Pockets Full of Perks
Hefty salaries not enough for many U.S. Congressmen
CONGRESSMEN WHO LIVE FRUGALLY are an endangered species. There is always plenty of money for traveling the world in high style while living a life of luxury and their pockets bulge.
The $165,200 salary is just the beginning. Only Rep. Ron Paul (R-Tex.) returns an unused portion of his expense money to the federal treasury.
Perks range from the glamorous to the mundane. They have free parking at Washington Reagan National Airport—just steps from their favorite terminal. The average Joe takes the subway or a cab to the airport.
Parking even at the far-off spaces served by shuttle buses costs more than a cab unless you take a cab for many miles to fly out of Washington. Average Joe has to reserve just one flight and be there two hours in advance and may still be bumped because airlines overbook. Your congressman can book three flights and take the one that best suits his convenience.
He doesn’t have to bother canceling the other two reservations, although he has a highly paid staff to handle such petty details for him. If he arrives seconds before take-off, average Joe gets bumped and the congressman gets seated.

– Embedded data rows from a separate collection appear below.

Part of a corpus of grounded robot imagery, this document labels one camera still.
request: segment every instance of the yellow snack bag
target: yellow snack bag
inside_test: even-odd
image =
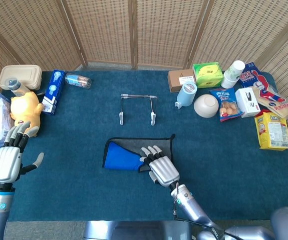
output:
[[[269,110],[262,110],[255,117],[260,149],[283,151],[288,149],[288,128],[286,119]]]

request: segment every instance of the plush toy
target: plush toy
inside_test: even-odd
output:
[[[15,120],[15,126],[30,121],[30,127],[25,132],[34,126],[40,127],[40,113],[43,110],[43,105],[39,103],[34,92],[31,91],[25,93],[24,96],[13,97],[10,108],[10,116]]]

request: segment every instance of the brown box
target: brown box
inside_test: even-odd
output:
[[[186,82],[194,82],[194,71],[192,69],[176,70],[168,72],[168,85],[171,93],[179,92]]]

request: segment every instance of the blue packaging
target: blue packaging
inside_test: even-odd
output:
[[[219,104],[219,120],[221,122],[239,117],[243,112],[239,109],[236,101],[234,88],[218,88],[209,91]]]
[[[48,84],[42,104],[44,105],[43,113],[48,115],[54,115],[58,101],[60,99],[60,93],[62,91],[65,79],[65,72],[55,69]]]
[[[253,62],[245,64],[245,68],[241,75],[239,76],[239,83],[242,85],[243,88],[255,86],[255,83],[258,81],[267,82],[265,77],[261,75],[260,70],[255,66]]]

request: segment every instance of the blue carpet
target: blue carpet
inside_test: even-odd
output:
[[[171,220],[169,189],[153,184],[147,172],[101,167],[111,137],[176,134],[173,157],[181,182],[213,219],[268,219],[288,206],[288,150],[260,150],[252,117],[220,123],[218,115],[199,117],[192,105],[177,110],[166,71],[79,74],[93,80],[91,89],[66,84],[55,116],[42,115],[38,137],[28,142],[24,164],[39,152],[45,158],[15,183],[11,221]],[[44,85],[50,76],[43,73]],[[196,97],[208,90],[199,89]],[[129,99],[120,126],[122,93],[158,96],[156,125],[150,125],[149,101]]]

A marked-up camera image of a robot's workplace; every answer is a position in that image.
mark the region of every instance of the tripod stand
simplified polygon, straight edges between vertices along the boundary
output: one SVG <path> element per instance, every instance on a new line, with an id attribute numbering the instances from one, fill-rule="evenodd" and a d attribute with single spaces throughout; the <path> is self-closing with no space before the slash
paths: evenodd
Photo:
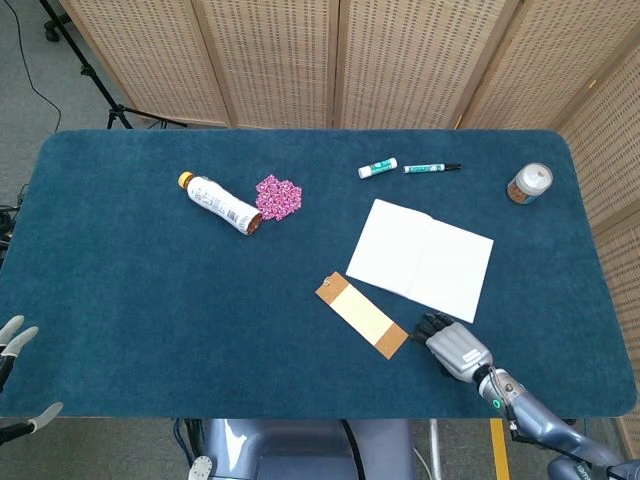
<path id="1" fill-rule="evenodd" d="M 131 123 L 129 123 L 129 120 L 127 120 L 127 117 L 125 115 L 126 113 L 134 113 L 141 117 L 147 117 L 153 120 L 158 120 L 160 122 L 160 128 L 166 128 L 168 123 L 171 123 L 173 125 L 179 125 L 181 127 L 187 126 L 185 123 L 169 120 L 167 118 L 159 117 L 158 115 L 153 115 L 151 113 L 141 112 L 140 110 L 135 110 L 133 108 L 125 107 L 122 104 L 116 103 L 114 98 L 109 93 L 109 90 L 107 90 L 107 87 L 104 85 L 104 83 L 102 83 L 102 80 L 100 80 L 100 77 L 98 77 L 98 74 L 96 73 L 93 66 L 91 66 L 87 58 L 83 55 L 82 51 L 78 47 L 78 44 L 76 44 L 73 38 L 71 38 L 71 35 L 69 35 L 69 32 L 65 28 L 63 22 L 60 20 L 60 17 L 58 17 L 58 15 L 55 13 L 53 8 L 51 7 L 51 4 L 47 0 L 40 0 L 40 4 L 46 10 L 47 14 L 49 14 L 49 17 L 51 17 L 51 20 L 53 21 L 55 26 L 58 28 L 58 30 L 60 31 L 64 39 L 67 41 L 67 43 L 73 50 L 73 53 L 76 54 L 76 57 L 78 57 L 78 59 L 80 60 L 80 63 L 82 63 L 80 74 L 88 76 L 91 78 L 91 80 L 93 80 L 93 83 L 96 85 L 96 87 L 98 87 L 98 90 L 100 90 L 100 93 L 109 104 L 109 120 L 107 122 L 107 128 L 111 128 L 113 126 L 113 122 L 116 119 L 120 120 L 122 122 L 122 125 L 124 125 L 125 128 L 133 128 Z"/>

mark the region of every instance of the glue stick
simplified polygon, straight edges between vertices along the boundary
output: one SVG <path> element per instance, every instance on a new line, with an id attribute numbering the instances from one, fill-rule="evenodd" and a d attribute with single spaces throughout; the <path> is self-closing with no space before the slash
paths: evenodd
<path id="1" fill-rule="evenodd" d="M 178 179 L 178 185 L 187 191 L 191 200 L 224 218 L 245 235 L 255 232 L 262 221 L 262 214 L 257 208 L 234 197 L 207 177 L 184 172 Z"/>
<path id="2" fill-rule="evenodd" d="M 398 166 L 398 162 L 395 158 L 389 158 L 383 162 L 374 163 L 358 169 L 358 175 L 360 178 L 368 178 L 371 175 L 377 175 L 378 173 L 393 170 Z"/>

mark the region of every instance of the small jar
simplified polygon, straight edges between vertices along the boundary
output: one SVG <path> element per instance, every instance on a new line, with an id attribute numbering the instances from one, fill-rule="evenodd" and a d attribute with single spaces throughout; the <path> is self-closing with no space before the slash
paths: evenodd
<path id="1" fill-rule="evenodd" d="M 526 205 L 542 195 L 553 182 L 549 167 L 541 163 L 525 165 L 507 185 L 507 195 L 516 203 Z"/>

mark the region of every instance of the marker
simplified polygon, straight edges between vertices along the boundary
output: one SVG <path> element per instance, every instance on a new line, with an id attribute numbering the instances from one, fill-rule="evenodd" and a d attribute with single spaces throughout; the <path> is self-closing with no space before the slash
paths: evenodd
<path id="1" fill-rule="evenodd" d="M 446 172 L 447 170 L 460 170 L 461 163 L 434 163 L 433 165 L 407 165 L 404 173 L 431 173 Z"/>

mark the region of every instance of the metal pole
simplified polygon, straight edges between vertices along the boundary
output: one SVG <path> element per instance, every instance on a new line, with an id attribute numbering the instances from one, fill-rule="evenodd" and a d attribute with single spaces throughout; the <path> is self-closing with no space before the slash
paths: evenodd
<path id="1" fill-rule="evenodd" d="M 431 447 L 431 475 L 433 480 L 442 480 L 440 466 L 440 441 L 438 440 L 438 421 L 429 420 L 429 446 Z"/>

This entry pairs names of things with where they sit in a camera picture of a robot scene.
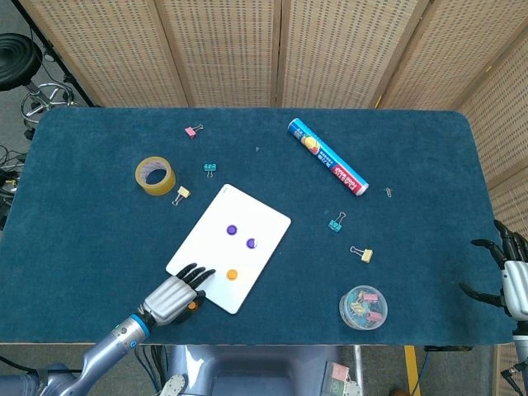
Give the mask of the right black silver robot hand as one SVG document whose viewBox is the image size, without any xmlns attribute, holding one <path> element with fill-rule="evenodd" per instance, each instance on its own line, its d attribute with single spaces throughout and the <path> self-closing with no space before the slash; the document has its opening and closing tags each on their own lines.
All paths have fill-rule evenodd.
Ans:
<svg viewBox="0 0 528 396">
<path fill-rule="evenodd" d="M 493 221 L 502 239 L 502 247 L 487 239 L 475 239 L 474 246 L 486 248 L 502 277 L 499 295 L 481 293 L 466 283 L 459 283 L 464 293 L 478 302 L 504 309 L 507 316 L 518 323 L 527 322 L 527 239 L 512 232 L 500 220 Z"/>
</svg>

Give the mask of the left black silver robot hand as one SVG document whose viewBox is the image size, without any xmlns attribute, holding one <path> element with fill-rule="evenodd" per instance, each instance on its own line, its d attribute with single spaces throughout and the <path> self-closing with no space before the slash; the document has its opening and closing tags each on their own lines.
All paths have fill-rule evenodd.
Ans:
<svg viewBox="0 0 528 396">
<path fill-rule="evenodd" d="M 184 323 L 205 302 L 206 293 L 198 288 L 214 273 L 196 263 L 185 266 L 145 298 L 137 315 L 148 328 Z"/>
</svg>

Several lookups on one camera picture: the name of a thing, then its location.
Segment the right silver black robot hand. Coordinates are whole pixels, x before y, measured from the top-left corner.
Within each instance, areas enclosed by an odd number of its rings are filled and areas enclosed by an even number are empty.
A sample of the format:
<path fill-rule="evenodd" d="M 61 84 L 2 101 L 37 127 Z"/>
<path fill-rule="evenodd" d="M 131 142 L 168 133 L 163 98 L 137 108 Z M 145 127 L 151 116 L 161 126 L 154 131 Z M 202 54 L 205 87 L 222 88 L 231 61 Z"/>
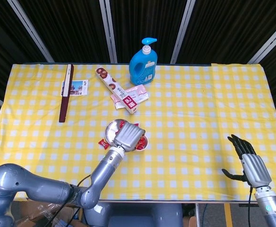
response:
<path fill-rule="evenodd" d="M 222 169 L 224 175 L 232 180 L 247 182 L 252 188 L 269 187 L 272 179 L 264 161 L 256 154 L 253 146 L 248 141 L 233 134 L 227 138 L 235 148 L 243 167 L 243 174 L 233 175 L 226 169 Z"/>

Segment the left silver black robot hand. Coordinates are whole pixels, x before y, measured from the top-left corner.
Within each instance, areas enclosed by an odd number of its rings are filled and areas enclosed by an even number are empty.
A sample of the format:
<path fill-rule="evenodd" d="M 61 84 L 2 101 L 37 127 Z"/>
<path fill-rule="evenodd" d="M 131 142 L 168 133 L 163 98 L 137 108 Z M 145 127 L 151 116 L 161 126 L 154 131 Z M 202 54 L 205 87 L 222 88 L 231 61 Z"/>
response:
<path fill-rule="evenodd" d="M 126 122 L 115 135 L 113 143 L 116 147 L 122 147 L 125 152 L 134 151 L 145 132 L 144 129 Z"/>

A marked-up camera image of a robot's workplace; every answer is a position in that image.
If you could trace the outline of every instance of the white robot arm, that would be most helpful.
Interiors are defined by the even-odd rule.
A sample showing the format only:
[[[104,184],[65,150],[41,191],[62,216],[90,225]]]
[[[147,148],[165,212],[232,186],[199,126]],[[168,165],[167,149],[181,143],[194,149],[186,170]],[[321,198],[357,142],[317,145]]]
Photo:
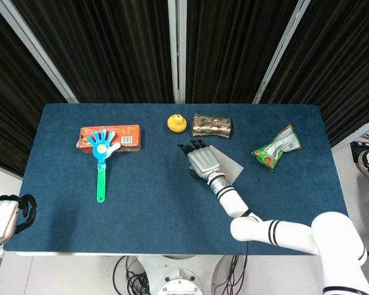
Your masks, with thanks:
[[[15,195],[2,195],[0,197],[0,266],[4,255],[3,245],[14,234],[19,234],[33,224],[36,207],[36,201],[31,195],[24,195],[22,198]],[[17,225],[19,210],[23,210],[23,217],[27,219],[24,223]]]
[[[262,221],[244,203],[212,151],[202,140],[179,144],[196,175],[207,181],[227,214],[234,218],[231,234],[238,241],[259,241],[314,255],[322,261],[325,295],[369,295],[361,266],[367,251],[351,220],[337,212],[320,214],[312,226],[287,221]]]

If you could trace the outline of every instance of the white floor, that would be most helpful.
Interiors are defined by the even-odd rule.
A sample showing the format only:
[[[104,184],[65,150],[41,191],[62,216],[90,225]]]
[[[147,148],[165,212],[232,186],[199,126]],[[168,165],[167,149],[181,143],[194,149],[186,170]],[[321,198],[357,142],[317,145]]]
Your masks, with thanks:
[[[357,170],[349,147],[334,155],[349,216],[369,250],[369,183]],[[20,181],[3,176],[0,194],[17,194]],[[0,271],[0,295],[116,294],[112,271],[118,257],[23,257],[6,253]],[[123,267],[116,281],[123,294]],[[369,281],[369,258],[363,266]],[[224,278],[216,276],[220,283]],[[319,295],[322,293],[320,260],[315,256],[249,256],[242,294]]]

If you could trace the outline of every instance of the curtain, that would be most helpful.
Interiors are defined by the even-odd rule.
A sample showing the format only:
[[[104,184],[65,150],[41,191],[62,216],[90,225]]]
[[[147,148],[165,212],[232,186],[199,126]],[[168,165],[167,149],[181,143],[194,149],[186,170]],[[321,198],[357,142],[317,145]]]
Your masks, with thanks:
[[[319,105],[332,146],[369,122],[369,1],[311,1],[260,102]]]
[[[83,103],[173,103],[167,1],[14,0]]]
[[[23,175],[44,105],[64,102],[0,14],[0,167]]]
[[[251,103],[296,0],[188,0],[186,102]]]

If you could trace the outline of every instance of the dark blue table surface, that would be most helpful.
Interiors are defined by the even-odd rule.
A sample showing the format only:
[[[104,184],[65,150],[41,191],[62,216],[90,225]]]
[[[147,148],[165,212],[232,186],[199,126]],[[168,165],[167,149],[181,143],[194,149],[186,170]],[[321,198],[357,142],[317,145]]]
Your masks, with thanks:
[[[195,113],[232,118],[230,139],[207,136],[244,167],[235,187],[264,220],[310,225],[324,211],[347,214],[317,106],[271,104],[50,104],[44,109],[21,195],[38,203],[31,228],[7,251],[131,254],[245,254],[230,234],[231,218],[202,181],[188,173],[178,148],[191,128],[172,133],[167,118],[180,113],[189,127]],[[269,143],[289,123],[303,149],[286,153],[275,172],[250,151]],[[138,124],[142,150],[107,160],[105,203],[96,201],[97,160],[76,149],[79,129]],[[251,242],[250,254],[301,254]]]

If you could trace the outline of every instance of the blue plastic hand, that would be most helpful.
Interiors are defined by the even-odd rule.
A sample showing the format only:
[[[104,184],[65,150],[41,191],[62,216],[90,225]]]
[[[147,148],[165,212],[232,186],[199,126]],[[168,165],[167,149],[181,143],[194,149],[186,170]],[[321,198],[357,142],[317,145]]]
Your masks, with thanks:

Congress gives itself the finest medical care, financed by taxpayers. When the congressman has a bellyache (instead of giving one to taxpayers) he goes to Walter Reed for the finest care available. He enjoys huge retirement benefits in addition to Social Security—if he hangs around long enough, he can get a $200,000 pension.
But don’t expect him to struggle living within his $165,200 salary—there’s money everywhere. He can transfer $75,000 from his allotment for “office staff ” to “expenses.” Despite allegedly new House “travel restrictions” drawn up to calm voter outrage, lawmakers accepted free trips worth nearly $1.9 million in the first eight months of 2007—more than all of 2006, records show. U.S. ambassadors abroad are provided funds to entertain visiting congressmen.
“There’s a realization that these trips and meals are getting extra scrutiny,” Meredith McGehee of the nonpartisan Campaign Legal Center, told USA Today.
“That will last for awhile, but we know it won’t last forever. The ethos of politics is, ‘what can we get away with?’”
To duck limitations on lobbyists currying favor with congressmen by financing extended luxury trips, nonprofit groups with ties to lobbyists have stepped in. The Leaders Project paid $1,993 to send Rep. Jim McDermott (D-Wash.) to an event in Florida on U.S.-India relations. The group’s founder is William Cohen, a former Defense secretary whose lobbying firm represents Defense contractors. The Club for Growth spent $32,242 to bring 10 GOP lawmakers to its convention in Florida that included a four-hour cruise on a 170-foot yacht.
All this fun kept congressmen too busy to get their work done on time, which is why your tax refund check will be late this year. Congress is going to put a “patch” on the alternative minimum tax so it does not reach down and punish the middle class when it was intended to assure that the rich will pay at least something.
But they left for their Thanksgiving recess without acting. Congress will take up the issue on its return in December. But the IRS said it would take 10 weeks to readjust its computers to account for the changes. So average Joe will wait more than two months longer to get his refund check.